Multilingual OCR¶
Some documents contain text in more than one language. OCR & PDF Tools can handle multilingual documents by combining multiple language packs during recognition.
How Multilingual OCR Works¶
The Tesseract OCR engine can load multiple language models simultaneously. When processing a multilingual document, it attempts to recognize characters from all selected languages, choosing the best match for each word or character.
Setting Up Multilingual OCR¶
Step 1: Install Required Language Packs¶
Ensure all the languages present in your document are installed. Go to Settings > Language Packs and install any missing languages.
Step 2: Select Multiple Languages¶
- Click the Language dropdown in the toolbar.
- Hold
Ctrland click to select multiple languages. - The selected languages appear in the dropdown display (e.g., "English + French + German").
Step 3: Run OCR¶
Process the image or document as usual. The OCR engine will use all selected language models to recognize text.

Tips for Best Results¶
Language Order Matters
Place the primary (most common) language first in your selection. The OCR engine gives priority to the first selected language, using additional languages for words or characters that do not match the primary language.

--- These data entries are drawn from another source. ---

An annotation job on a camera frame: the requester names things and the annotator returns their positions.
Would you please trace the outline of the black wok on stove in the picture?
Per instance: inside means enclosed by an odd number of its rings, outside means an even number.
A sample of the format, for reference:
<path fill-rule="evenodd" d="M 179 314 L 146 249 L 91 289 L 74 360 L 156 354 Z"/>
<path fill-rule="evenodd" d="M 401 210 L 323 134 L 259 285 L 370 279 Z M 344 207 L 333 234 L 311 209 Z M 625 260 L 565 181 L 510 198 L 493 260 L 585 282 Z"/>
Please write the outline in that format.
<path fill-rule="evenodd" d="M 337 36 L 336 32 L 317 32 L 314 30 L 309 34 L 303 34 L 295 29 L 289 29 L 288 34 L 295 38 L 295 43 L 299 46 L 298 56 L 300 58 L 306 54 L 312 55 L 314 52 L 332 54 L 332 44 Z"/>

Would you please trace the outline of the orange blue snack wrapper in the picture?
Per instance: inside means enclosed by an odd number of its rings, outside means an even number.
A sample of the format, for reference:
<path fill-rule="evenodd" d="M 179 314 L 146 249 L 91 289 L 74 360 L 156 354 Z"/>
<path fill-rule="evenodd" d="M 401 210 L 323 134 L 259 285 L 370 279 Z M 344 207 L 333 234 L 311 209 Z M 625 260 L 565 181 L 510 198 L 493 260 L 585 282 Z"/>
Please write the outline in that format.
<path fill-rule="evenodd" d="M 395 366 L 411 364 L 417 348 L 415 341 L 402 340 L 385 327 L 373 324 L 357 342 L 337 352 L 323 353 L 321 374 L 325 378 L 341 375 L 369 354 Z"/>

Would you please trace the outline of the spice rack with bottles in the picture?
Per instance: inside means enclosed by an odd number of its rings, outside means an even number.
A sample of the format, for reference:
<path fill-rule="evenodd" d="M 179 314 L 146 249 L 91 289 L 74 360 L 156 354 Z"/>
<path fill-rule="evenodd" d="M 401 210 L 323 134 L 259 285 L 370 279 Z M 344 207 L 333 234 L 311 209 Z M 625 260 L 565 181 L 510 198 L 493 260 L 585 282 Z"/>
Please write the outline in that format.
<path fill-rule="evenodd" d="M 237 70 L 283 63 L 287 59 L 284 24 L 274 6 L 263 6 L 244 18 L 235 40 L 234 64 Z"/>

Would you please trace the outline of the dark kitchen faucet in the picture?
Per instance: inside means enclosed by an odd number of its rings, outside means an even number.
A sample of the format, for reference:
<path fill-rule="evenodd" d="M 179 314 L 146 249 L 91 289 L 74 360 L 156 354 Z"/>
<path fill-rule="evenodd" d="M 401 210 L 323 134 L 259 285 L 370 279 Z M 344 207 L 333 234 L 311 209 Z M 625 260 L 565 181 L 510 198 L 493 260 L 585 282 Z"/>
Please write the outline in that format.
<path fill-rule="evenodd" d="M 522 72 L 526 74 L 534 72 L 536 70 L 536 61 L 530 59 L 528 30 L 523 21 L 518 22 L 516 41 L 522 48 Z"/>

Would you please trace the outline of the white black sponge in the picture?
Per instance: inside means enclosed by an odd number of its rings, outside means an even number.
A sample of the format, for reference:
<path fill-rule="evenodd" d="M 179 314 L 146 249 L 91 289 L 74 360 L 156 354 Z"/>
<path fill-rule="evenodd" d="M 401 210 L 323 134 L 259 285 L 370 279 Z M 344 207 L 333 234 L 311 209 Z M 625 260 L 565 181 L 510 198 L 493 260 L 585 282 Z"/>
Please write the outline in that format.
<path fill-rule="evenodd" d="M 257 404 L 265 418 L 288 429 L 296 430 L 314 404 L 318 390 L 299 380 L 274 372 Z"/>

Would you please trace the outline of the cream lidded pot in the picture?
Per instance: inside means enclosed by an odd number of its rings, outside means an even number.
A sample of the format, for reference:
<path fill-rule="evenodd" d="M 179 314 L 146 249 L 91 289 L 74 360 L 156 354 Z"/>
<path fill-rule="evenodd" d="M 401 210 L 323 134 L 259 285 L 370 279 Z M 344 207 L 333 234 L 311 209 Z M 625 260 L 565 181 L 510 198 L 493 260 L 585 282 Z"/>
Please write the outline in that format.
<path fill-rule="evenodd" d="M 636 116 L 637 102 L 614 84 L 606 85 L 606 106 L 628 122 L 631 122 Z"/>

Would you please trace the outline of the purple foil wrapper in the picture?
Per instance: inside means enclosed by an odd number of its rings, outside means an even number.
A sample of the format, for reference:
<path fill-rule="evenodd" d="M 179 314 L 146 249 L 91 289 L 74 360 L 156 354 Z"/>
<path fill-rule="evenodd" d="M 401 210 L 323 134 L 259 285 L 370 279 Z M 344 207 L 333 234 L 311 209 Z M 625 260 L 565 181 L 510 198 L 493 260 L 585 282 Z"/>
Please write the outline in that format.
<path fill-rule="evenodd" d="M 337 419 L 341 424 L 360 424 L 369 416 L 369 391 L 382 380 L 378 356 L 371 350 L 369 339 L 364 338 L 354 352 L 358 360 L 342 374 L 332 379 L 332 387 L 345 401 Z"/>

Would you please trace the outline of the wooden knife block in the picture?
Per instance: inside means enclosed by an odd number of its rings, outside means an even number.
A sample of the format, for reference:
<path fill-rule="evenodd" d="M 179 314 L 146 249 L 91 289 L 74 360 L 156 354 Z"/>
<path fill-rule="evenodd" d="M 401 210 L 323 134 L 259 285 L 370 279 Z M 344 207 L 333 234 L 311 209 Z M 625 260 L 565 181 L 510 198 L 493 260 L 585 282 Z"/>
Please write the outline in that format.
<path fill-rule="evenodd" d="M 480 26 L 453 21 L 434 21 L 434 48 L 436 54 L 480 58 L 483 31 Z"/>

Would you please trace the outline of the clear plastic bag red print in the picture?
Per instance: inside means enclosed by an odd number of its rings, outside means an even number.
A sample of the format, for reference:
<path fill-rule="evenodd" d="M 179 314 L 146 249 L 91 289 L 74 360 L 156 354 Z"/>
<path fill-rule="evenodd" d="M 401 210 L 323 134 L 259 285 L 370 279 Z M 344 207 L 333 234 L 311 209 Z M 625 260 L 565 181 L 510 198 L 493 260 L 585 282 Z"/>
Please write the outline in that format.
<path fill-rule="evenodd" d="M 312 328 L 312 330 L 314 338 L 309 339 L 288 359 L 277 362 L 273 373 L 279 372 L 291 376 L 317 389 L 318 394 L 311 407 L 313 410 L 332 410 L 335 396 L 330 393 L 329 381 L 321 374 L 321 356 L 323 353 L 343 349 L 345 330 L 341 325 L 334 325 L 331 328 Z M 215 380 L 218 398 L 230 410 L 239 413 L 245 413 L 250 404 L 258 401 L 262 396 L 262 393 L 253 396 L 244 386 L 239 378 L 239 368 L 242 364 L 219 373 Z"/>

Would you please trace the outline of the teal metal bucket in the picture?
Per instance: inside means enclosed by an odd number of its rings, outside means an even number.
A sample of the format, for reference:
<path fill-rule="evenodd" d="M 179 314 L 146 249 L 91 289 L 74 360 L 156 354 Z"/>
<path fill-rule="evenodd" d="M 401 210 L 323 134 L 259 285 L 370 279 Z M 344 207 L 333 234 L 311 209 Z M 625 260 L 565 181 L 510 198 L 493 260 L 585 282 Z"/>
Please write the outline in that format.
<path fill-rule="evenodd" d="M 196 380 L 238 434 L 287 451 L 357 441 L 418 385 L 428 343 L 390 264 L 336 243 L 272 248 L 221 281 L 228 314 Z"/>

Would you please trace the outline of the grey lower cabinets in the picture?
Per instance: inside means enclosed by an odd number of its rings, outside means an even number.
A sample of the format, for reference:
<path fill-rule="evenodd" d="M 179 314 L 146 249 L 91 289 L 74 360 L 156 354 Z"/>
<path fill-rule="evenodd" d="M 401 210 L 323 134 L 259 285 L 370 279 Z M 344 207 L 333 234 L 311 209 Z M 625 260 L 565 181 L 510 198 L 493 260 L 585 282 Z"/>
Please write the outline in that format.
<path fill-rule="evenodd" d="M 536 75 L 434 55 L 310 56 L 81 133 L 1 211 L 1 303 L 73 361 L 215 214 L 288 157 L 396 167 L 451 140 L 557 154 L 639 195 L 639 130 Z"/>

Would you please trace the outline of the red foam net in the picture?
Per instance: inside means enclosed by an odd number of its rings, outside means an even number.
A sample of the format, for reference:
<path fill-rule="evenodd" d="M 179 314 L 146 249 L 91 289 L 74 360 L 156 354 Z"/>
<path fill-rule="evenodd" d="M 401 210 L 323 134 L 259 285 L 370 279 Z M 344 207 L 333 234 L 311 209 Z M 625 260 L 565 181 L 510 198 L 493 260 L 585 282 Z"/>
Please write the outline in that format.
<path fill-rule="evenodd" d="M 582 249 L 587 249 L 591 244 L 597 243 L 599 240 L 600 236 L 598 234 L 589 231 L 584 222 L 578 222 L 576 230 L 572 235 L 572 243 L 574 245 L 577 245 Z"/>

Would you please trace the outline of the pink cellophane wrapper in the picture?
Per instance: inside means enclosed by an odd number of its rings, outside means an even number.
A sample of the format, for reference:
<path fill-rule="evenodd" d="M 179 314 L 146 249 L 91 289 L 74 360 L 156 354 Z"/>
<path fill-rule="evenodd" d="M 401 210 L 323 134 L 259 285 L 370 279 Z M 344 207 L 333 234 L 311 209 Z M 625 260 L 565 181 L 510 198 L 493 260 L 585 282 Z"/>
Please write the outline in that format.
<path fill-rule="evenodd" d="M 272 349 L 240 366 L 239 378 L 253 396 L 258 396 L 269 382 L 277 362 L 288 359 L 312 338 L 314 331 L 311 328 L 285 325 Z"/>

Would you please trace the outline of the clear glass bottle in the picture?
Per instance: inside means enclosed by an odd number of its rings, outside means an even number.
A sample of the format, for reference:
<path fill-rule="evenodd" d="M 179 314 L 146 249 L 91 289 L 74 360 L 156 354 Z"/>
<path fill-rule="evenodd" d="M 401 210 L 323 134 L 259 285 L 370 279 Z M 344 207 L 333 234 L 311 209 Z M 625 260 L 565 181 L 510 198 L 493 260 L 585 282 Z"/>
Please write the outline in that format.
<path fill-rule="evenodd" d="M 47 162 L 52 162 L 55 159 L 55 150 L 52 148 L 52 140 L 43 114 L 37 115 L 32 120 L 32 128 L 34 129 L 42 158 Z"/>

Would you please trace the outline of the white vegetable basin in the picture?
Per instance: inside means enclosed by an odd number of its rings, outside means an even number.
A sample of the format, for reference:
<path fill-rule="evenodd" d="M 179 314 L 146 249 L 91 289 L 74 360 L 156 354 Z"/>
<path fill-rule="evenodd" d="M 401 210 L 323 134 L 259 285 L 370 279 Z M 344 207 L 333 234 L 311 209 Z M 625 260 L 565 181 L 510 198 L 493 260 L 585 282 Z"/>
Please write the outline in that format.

Limit the Number of Languages¶
While you can select many languages simultaneously, using too many can:
- Slow down processing
- Increase the chance of misrecognition (the engine may confuse characters between similar scripts)
For best accuracy, select only the languages you know are present in the document.
Same-Script Languages¶
Languages that share the same script (e.g., English, French, and Spanish all use Latin characters) work well together. Combining languages with very different scripts (e.g., English and Chinese) also works but may require more processing time.
Common Multilingual Scenarios¶
| Scenario | Recommended Languages |
|---|---|
| European business documents | English + French + German |
| Academic papers with citations | English + source language |
| Bilingual signs or menus | Primary language + secondary language |
| Mixed English and CJK text | English + Chinese/Japanese/Korean |
Script Mixing
Documents that intermix scripts extensively (e.g., Arabic and Latin characters on the same line) may require additional preprocessing with Advanced OCR for optimal results.
Troubleshooting Multilingual OCR¶
- Wrong characters recognized -- Verify the correct languages are selected. Remove any unnecessary languages.
- Partial recognition -- Check that all relevant language packs are installed.
- Slow processing -- Reduce the number of selected languages to only those present in the document.